Source data —
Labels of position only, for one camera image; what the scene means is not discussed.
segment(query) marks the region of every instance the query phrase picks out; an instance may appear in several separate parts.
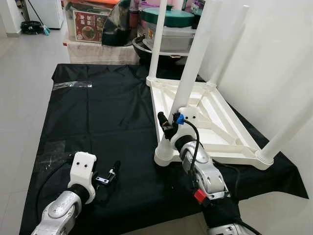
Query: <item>red label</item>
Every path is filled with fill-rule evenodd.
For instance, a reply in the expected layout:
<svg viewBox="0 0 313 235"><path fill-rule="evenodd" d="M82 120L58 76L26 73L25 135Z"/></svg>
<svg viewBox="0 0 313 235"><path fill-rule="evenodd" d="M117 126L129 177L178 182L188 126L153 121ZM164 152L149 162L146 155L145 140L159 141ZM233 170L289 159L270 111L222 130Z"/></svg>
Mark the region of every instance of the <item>red label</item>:
<svg viewBox="0 0 313 235"><path fill-rule="evenodd" d="M101 42L102 30L106 15L73 11L75 19L75 34L77 41L83 42Z"/></svg>
<svg viewBox="0 0 313 235"><path fill-rule="evenodd" d="M198 189L195 192L194 197L199 203L202 203L206 198L206 194L201 189Z"/></svg>

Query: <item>blue connector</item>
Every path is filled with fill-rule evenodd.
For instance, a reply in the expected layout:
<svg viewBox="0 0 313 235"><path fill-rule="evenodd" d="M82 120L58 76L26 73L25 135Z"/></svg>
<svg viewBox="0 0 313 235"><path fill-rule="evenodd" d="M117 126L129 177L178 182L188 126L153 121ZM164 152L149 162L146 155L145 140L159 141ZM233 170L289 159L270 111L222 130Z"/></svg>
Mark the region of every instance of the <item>blue connector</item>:
<svg viewBox="0 0 313 235"><path fill-rule="evenodd" d="M180 114L179 118L176 120L176 123L180 125L184 125L184 119L185 119L184 115Z"/></svg>

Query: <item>black cloth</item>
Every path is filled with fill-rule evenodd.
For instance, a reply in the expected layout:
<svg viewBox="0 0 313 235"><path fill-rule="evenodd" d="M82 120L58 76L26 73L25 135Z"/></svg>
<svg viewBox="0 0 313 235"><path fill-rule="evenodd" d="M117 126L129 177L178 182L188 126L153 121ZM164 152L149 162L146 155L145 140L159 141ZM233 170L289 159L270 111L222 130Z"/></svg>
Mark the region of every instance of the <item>black cloth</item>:
<svg viewBox="0 0 313 235"><path fill-rule="evenodd" d="M182 68L163 69L158 75L179 79L181 72ZM95 154L100 175L106 174L116 160L121 161L110 201L103 203L99 192L98 199L83 208L71 234L116 235L201 211L181 163L168 167L154 163L157 137L147 74L148 69L143 66L57 66L54 83L89 81L92 88L67 87L51 93L20 234L28 235L35 228L37 189L71 151ZM268 140L236 114L263 147ZM236 172L218 168L232 191ZM237 168L241 172L239 200L271 191L308 198L297 167L282 153L265 171L248 165ZM70 165L61 168L47 182L39 200L40 212L67 188L69 169Z"/></svg>
<svg viewBox="0 0 313 235"><path fill-rule="evenodd" d="M242 221L239 211L239 201L232 198L223 198L211 201L202 207L205 222L209 228Z"/></svg>

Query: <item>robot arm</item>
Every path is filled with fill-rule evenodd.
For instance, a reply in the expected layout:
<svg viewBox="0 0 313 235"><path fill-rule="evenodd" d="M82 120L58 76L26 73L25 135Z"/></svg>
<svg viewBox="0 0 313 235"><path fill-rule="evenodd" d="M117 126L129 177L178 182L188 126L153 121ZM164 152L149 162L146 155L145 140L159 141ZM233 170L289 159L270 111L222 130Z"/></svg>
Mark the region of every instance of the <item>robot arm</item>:
<svg viewBox="0 0 313 235"><path fill-rule="evenodd" d="M68 189L46 206L41 222L32 235L68 235L82 211L82 205L91 203L95 198L92 169L96 159L95 155L85 152L75 154ZM96 177L95 181L108 185L115 179L119 166L119 162L115 163L109 172L108 179Z"/></svg>
<svg viewBox="0 0 313 235"><path fill-rule="evenodd" d="M203 214L209 226L208 235L260 235L243 226L245 223L240 218L238 203L230 198L222 174L201 144L197 149L195 131L190 126L183 125L184 115L193 117L193 122L197 125L196 113L197 110L192 107L180 108L179 113L174 114L172 124L169 124L162 112L157 117L165 138L170 141L173 149L178 150L184 171L193 177L194 197L204 207ZM191 167L196 149L196 159Z"/></svg>

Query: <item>refrigerator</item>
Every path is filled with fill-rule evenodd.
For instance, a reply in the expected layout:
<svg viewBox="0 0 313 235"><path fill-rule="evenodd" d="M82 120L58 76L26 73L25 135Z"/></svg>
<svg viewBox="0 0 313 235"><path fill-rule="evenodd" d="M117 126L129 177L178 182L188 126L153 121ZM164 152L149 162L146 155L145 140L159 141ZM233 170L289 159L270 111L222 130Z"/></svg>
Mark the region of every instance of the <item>refrigerator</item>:
<svg viewBox="0 0 313 235"><path fill-rule="evenodd" d="M60 29L63 22L61 0L29 0L48 28ZM36 16L28 0L25 0L29 18L31 21L40 21Z"/></svg>

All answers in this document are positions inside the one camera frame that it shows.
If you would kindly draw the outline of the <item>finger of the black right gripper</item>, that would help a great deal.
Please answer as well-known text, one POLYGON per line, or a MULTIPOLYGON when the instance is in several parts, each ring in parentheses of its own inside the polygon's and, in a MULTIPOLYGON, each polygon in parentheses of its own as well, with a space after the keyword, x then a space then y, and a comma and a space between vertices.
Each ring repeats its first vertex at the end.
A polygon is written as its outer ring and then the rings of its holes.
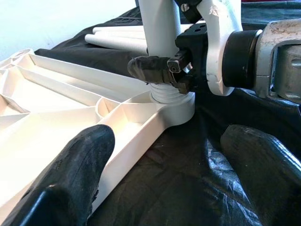
POLYGON ((189 92, 189 79, 184 68, 189 64, 187 53, 173 57, 139 56, 127 64, 130 75, 146 83, 171 84, 181 94, 189 92))

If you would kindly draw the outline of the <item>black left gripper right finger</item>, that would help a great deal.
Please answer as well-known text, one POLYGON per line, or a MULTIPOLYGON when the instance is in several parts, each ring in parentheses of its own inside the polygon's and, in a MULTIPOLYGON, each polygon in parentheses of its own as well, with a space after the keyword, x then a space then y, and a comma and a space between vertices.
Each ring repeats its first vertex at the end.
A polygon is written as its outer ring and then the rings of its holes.
POLYGON ((301 162, 273 135, 243 125, 228 126, 220 142, 262 226, 301 226, 301 162))

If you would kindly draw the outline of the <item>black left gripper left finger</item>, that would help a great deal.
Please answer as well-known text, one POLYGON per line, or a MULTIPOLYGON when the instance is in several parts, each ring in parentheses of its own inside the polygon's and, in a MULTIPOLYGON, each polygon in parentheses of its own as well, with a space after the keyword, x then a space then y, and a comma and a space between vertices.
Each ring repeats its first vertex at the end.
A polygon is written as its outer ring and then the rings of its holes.
POLYGON ((86 226, 114 147, 111 127, 82 130, 38 175, 1 226, 86 226))

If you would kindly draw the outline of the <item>white plastic table top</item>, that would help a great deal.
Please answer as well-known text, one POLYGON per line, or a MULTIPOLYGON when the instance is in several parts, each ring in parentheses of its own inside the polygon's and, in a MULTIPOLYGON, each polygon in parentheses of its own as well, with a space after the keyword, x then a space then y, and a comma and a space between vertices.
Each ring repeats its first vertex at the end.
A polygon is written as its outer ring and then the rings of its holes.
POLYGON ((0 224, 82 130, 103 124, 115 136, 92 214, 161 133, 186 123, 194 112, 192 92, 164 104, 140 80, 30 49, 15 53, 0 62, 0 224))

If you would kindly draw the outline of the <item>black plastic table cover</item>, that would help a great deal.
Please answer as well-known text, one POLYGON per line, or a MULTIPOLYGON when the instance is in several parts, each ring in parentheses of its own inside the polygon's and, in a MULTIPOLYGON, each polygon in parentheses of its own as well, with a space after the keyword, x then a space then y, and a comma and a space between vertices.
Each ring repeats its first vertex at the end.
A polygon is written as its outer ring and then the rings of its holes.
POLYGON ((193 118, 162 133, 87 226, 262 226, 222 150, 230 125, 273 135, 301 162, 301 105, 196 92, 193 118))

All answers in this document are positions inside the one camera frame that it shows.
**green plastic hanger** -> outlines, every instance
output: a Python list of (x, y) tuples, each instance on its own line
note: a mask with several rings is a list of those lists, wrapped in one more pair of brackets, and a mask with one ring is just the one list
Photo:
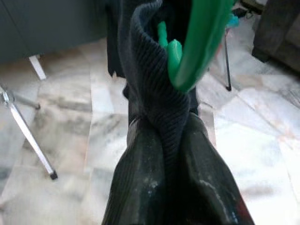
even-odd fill
[(165, 22), (158, 25), (158, 42), (168, 52), (174, 88), (187, 92), (203, 76), (222, 39), (232, 5), (232, 0), (193, 0), (183, 51), (179, 41), (168, 43)]

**marble floor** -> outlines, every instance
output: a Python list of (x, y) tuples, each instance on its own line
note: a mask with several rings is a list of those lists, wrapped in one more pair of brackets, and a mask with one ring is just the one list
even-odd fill
[[(257, 225), (300, 225), (300, 76), (251, 56), (254, 17), (227, 40), (197, 85), (200, 117)], [(51, 181), (12, 116), (0, 107), (0, 225), (100, 224), (126, 148), (125, 80), (107, 72), (106, 40), (43, 55), (47, 79), (27, 60), (0, 66), (0, 82), (38, 101), (20, 105), (59, 179)]]

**rubber foot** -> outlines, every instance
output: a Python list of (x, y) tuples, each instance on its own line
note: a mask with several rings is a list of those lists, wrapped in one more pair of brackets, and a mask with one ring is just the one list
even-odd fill
[(50, 174), (52, 180), (56, 180), (58, 178), (56, 171)]

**tripod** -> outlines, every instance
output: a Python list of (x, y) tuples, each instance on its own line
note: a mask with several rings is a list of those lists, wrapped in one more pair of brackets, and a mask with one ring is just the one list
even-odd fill
[(11, 91), (9, 91), (7, 88), (3, 87), (0, 84), (0, 104), (4, 104), (12, 113), (15, 121), (17, 122), (19, 128), (21, 129), (21, 131), (23, 132), (24, 136), (26, 137), (26, 139), (28, 140), (28, 142), (31, 144), (32, 148), (34, 149), (34, 151), (36, 152), (38, 158), (41, 160), (42, 164), (44, 165), (44, 167), (46, 168), (48, 174), (50, 175), (52, 180), (57, 179), (57, 173), (56, 171), (52, 168), (52, 166), (50, 165), (47, 157), (44, 155), (44, 153), (42, 152), (42, 150), (40, 149), (37, 141), (35, 140), (35, 138), (33, 137), (25, 119), (23, 118), (23, 116), (20, 113), (20, 110), (18, 109), (18, 107), (15, 104), (15, 100), (24, 104), (24, 105), (28, 105), (31, 106), (35, 109), (40, 109), (41, 106), (38, 103), (32, 102), (30, 100), (27, 100), (19, 95), (13, 94)]

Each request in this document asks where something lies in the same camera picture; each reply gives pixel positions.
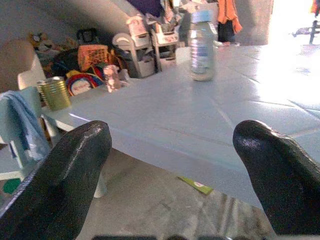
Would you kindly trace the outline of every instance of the blue towel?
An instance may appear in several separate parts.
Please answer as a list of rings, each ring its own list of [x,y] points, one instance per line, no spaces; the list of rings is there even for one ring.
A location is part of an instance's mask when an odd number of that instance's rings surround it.
[[[39,126],[36,114],[18,91],[7,91],[0,94],[0,101],[8,99],[16,114],[22,135],[19,137],[23,148],[30,150],[30,156],[35,161],[43,160],[50,152],[48,141]]]

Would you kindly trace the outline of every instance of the tabletop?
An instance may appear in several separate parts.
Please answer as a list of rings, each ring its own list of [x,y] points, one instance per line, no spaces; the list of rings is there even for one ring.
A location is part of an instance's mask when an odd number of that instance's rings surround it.
[[[264,122],[320,161],[318,49],[222,47],[213,81],[193,81],[186,59],[117,92],[97,87],[43,114],[66,131],[107,122],[115,149],[261,208],[233,130],[243,120]]]

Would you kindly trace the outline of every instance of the purple cloth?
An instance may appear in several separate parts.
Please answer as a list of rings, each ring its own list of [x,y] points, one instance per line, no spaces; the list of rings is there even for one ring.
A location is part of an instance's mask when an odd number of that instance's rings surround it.
[[[160,13],[162,10],[160,0],[127,0],[127,1],[131,3],[132,6],[134,6],[143,14],[149,13],[155,17],[160,16]]]

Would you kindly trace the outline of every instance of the orange basket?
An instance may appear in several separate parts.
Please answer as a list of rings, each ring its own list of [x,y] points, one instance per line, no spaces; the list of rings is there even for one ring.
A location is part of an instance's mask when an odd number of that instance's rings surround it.
[[[91,65],[101,62],[110,62],[110,53],[106,45],[81,45],[78,49],[78,64],[82,72],[88,70]]]

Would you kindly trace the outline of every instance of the dark pants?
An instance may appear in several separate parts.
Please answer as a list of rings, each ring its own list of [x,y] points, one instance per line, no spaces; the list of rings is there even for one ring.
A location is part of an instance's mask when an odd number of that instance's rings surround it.
[[[230,42],[236,41],[234,29],[232,27],[232,21],[228,20],[225,24],[219,22],[218,24],[218,41],[219,42]]]

Try it — Exact copy, pictures excluded: repeat the lines from the top of the material through the line with "Query: <item>red label</item>".

Output for this task —
Labels of position only, for one camera image; what the scene means is not discussed.
segment(query) marks the region of every instance the query phrase picks out; an instance may appear in several separate parts.
Query: <item>red label</item>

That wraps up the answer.